Exercise brief » Keep the text of the data exactly as it is and omit each picture from the copy.
=== Begin Enclosure ===
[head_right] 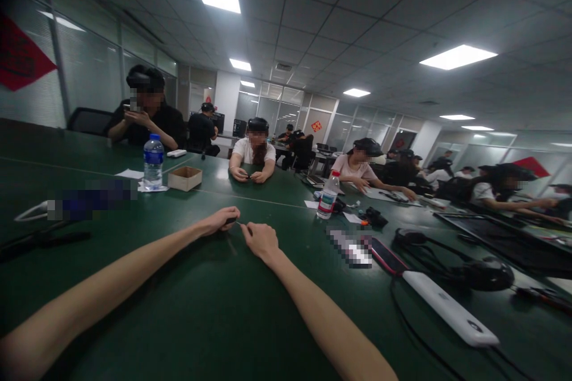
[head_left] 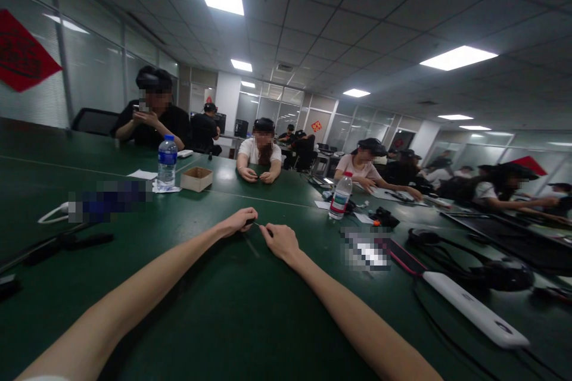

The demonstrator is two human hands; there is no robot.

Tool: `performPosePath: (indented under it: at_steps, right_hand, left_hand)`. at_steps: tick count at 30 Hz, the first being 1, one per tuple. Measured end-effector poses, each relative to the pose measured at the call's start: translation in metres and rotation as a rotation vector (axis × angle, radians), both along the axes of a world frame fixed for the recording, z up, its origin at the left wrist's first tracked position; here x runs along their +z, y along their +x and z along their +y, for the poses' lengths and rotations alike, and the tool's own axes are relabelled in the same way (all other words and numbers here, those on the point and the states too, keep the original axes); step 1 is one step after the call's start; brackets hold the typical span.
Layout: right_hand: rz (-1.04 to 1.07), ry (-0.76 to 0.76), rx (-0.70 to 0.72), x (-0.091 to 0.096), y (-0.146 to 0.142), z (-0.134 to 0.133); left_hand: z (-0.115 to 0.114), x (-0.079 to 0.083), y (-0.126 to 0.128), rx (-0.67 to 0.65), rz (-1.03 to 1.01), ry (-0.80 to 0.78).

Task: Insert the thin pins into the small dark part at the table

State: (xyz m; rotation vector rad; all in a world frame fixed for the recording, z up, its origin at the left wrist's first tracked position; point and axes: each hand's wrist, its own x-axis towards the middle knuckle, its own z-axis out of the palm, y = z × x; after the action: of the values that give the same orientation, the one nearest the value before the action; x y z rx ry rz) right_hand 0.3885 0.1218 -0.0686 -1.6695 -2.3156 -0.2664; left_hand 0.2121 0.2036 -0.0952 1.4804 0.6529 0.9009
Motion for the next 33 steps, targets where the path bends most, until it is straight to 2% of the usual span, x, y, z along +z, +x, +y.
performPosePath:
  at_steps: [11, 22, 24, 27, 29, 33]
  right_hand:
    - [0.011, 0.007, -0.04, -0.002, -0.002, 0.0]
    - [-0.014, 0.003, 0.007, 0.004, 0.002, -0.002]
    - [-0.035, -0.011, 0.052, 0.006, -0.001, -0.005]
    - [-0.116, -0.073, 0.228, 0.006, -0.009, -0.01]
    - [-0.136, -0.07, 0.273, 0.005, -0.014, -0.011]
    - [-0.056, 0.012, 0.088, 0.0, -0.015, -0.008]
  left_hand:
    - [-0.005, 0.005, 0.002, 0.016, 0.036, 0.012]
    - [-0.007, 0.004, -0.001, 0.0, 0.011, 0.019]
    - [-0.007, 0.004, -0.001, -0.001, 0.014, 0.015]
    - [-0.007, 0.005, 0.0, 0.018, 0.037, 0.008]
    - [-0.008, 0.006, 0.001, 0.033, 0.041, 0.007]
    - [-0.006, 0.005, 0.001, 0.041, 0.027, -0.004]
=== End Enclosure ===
Answer »
[head_right] 
[head_left] 

The demonstrator is two human hands; there is no robot.

Tool: `performPosePath: (indented under it: at_steps, right_hand, left_hand)`. at_steps: tick count at 30 Hz, the first being 1, one per tuple. Measured end-effector poses, each relative to the pose measured at the call's start: translation in metres and rotation as a rotation vector (axis × angle, radians), both along the axes of a world frame fixed for the recording, z up, its origin at the left wrist's first tracked position; here x runs along their +z, y along their +x and z along their +y, for the poses' lengths and rotations alike, and the tool's own axes are relabelled in the same way (all other words and numbers here, those on the point and the states too, keep the original axes); step 1 is one step after the call's start; brackets hold the typical span.
Layout: right_hand: rz (-1.04 to 1.07), ry (-0.76 to 0.76), rx (-0.70 to 0.72), x (-0.091 to 0.096), y (-0.146 to 0.142), z (-0.134 to 0.133); left_hand: z (-0.115 to 0.114), x (-0.079 to 0.083), y (-0.126 to 0.128), rx (-0.67 to 0.65), rz (-1.03 to 1.01), ry (-0.80 to 0.78).

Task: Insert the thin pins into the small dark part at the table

State: (xyz m; rotation vector rad; all in a world frame fixed for the recording, z up, its origin at the left wrist's first tracked position; point and axes: each hand's wrist, its own x-axis towards the middle knuckle, its own z-axis out of the palm, y = z × x; after the action: of the values that give the same orientation, the one nearest the value before the action; x y z rx ry rz) right_hand 0.3885 0.1218 -0.0686 -1.6695 -2.3156 -0.2664; left_hand 0.2121 0.2036 -0.0952 1.4804 0.6529 0.9009
Motion for the next 33 steps, targets where the path bends most, until it is straight to 2% of the usual span, x, y, z along +z, +x, +y.
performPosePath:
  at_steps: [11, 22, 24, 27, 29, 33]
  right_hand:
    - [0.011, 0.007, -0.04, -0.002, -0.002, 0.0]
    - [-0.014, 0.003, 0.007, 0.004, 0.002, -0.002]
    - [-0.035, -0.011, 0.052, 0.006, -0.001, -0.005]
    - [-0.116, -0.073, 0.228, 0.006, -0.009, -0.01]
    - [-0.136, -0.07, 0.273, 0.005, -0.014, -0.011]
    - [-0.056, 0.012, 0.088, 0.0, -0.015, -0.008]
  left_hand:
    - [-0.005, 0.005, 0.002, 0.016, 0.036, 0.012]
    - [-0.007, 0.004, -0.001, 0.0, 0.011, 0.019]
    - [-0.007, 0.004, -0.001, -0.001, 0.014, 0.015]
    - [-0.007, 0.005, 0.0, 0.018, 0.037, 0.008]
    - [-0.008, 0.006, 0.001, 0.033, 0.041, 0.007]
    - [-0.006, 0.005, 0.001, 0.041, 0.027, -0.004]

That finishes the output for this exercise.